▶ _Given entries_:
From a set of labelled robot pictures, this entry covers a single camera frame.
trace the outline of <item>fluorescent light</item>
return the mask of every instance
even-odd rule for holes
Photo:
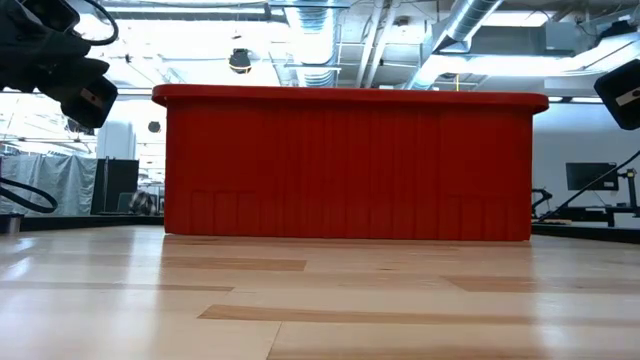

▶ _What the task requires_:
Skip the pictures and give the entries above again word for word.

▶ _Task output_:
From a set of labelled robot pictures, this entry covers a single camera frame.
trace the outline of <item>fluorescent light</item>
return the mask of every instance
even-odd rule for holes
Photo:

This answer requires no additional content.